風疹の抗体検査・予防接種(公費助成)



*風疹抗体検査*

【対象者】

鹿児島県内に住所を有する方で
1)妊娠を希望する女性
2)妊娠を希望する女性の配偶者などの同居者
3)(抗体価が低い妊婦)の配偶者などの同居者

【注意事項】
 ・1)~3)の方で,過去に検査を受けたことがある方,明らかに風しんの予防接種歴がある方、若しくは検査の確定診断を受けた風しんの既往歴がある方は対象になりません。

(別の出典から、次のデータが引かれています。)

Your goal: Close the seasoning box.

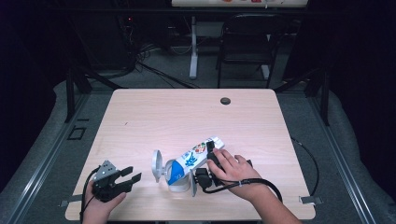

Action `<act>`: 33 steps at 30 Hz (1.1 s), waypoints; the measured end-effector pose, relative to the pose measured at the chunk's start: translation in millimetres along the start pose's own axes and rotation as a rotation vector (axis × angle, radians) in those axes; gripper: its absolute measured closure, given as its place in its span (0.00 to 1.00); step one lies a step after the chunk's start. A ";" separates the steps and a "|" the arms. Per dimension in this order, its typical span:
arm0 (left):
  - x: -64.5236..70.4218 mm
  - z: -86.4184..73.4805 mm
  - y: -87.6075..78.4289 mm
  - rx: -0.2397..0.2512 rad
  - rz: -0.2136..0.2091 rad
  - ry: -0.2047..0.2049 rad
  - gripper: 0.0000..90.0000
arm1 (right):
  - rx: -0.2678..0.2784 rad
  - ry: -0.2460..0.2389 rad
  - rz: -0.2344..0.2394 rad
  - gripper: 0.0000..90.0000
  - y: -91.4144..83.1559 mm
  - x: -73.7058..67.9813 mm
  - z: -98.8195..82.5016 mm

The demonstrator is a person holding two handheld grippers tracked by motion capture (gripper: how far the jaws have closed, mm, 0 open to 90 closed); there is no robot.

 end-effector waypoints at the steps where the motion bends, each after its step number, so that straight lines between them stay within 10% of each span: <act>1: 0.0 -0.1 -0.2 -0.003 0.002 0.000 0.59 | 0.001 -0.001 -0.001 0.56 0.0 0.0 0.1; 33: 0.0 0.1 -0.2 0.000 0.000 0.000 0.59 | 0.006 -0.014 0.002 0.56 0.0 0.8 0.2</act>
Point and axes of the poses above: each handheld gripper's, and its own axes: y roughly forward along the jaws, z roughly out of its top, x roughly to its right, the point moved 8 cm from there along y, roughly forward along the jaws, and after that the axes turned 7 degrees about -z, right-handed, at the moved point
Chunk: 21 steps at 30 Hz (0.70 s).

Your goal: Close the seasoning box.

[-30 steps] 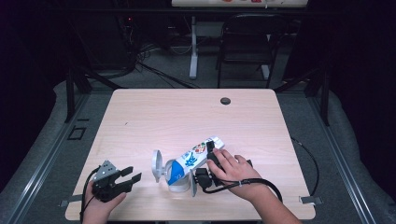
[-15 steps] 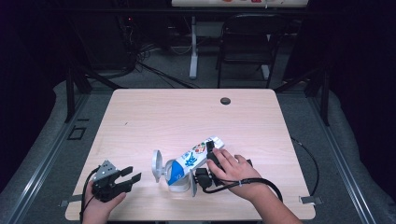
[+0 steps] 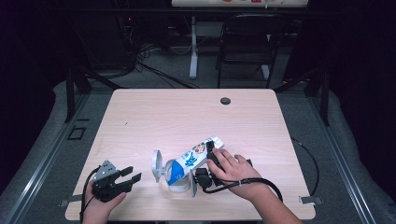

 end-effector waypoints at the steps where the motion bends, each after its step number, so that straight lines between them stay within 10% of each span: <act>1: 0.0 0.0 0.0 0.000 0.000 0.000 0.59 | 0.000 -0.001 -0.001 0.56 0.0 0.1 0.1; 21: -0.2 -0.1 0.1 0.000 0.000 0.001 0.59 | -0.011 -0.024 -0.004 0.57 -1.3 2.1 -0.1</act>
Point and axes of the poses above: each handheld gripper's, and its own axes: y roughly forward along the jaws, z roughly out of its top, x roughly to its right, the point moved 8 cm from there along y, roughly forward along the jaws, and after that the axes turned 7 degrees about -z, right-handed, at the moved point
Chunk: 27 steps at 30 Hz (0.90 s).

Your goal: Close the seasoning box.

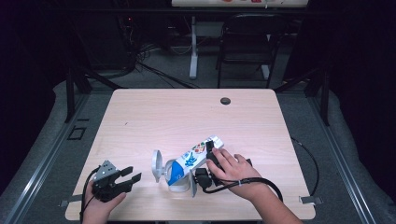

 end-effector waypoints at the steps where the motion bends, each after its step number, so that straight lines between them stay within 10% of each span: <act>1: 0.0 0.0 -0.1 0.000 0.000 0.000 0.59 | 0.000 -0.001 0.000 0.57 0.0 0.0 0.0; 27: -0.2 -0.1 -0.6 -0.006 -0.001 0.000 0.59 | 0.010 0.001 -0.004 0.57 0.5 -0.1 0.5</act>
Point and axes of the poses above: each handheld gripper's, and its own axes: y roughly forward along the jaws, z roughly out of its top, x roughly to its right, the point moved 8 cm from there along y, roughly forward along the jaws, and after that the axes turned 7 degrees about -z, right-handed, at the moved point
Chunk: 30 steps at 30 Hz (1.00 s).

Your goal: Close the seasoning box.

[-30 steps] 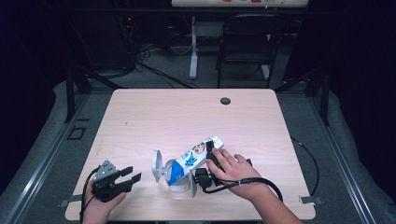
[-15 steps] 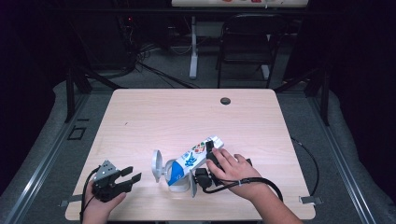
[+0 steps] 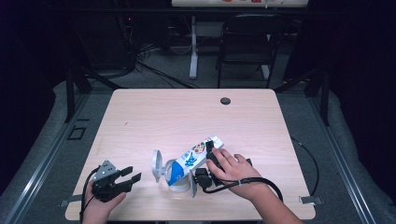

・3)は、妊婦の抗体価の検査結果が必要です(母子手帳等)

【実施期間】

●2019年4月~2020年3月

【助成額】

●全額(自己負担なし)

【検査方法】

●血液検査(風疹ウイルスIGg EIA法)

 

*風疹ワクチン*

【対象者】

接種日時点で鹿児島市に住民登録があり、

抗体検査を受けて、抗体価が十分でないと判断された、

1)妊娠を希望する女性

2)(抗体価が十分でないと判断された妊婦)同居者

【注意事項】

・すでに妊娠している人や、その可能性がある人は受けられません。

・接種後、2ヶ月は避妊が必要です。

・2)の場合、抗体価を確認できる母子手帳や検査結果が必要です。

【実施期間】

●2019年4月~2020年3月

【費用】

●助成額:3,500円

●風疹単独ワクチン《当院料金 5,130円-助成額 3,500円 = 自己負担1,630円

●麻疹風疹混合ワクチン《当院料金 8,640円-助成額 3,500円 =自己負担5,140

 

≪検査・ワクチンを希望する際の注意≫

当院は、完全予約制です。必ず予約をお取りください。

*土曜日は予約が取りづらい状況です。早めにご連絡ください。

●住所、氏名、年齢が確認できるもの(運転免許証や保険証等)をご持参ください。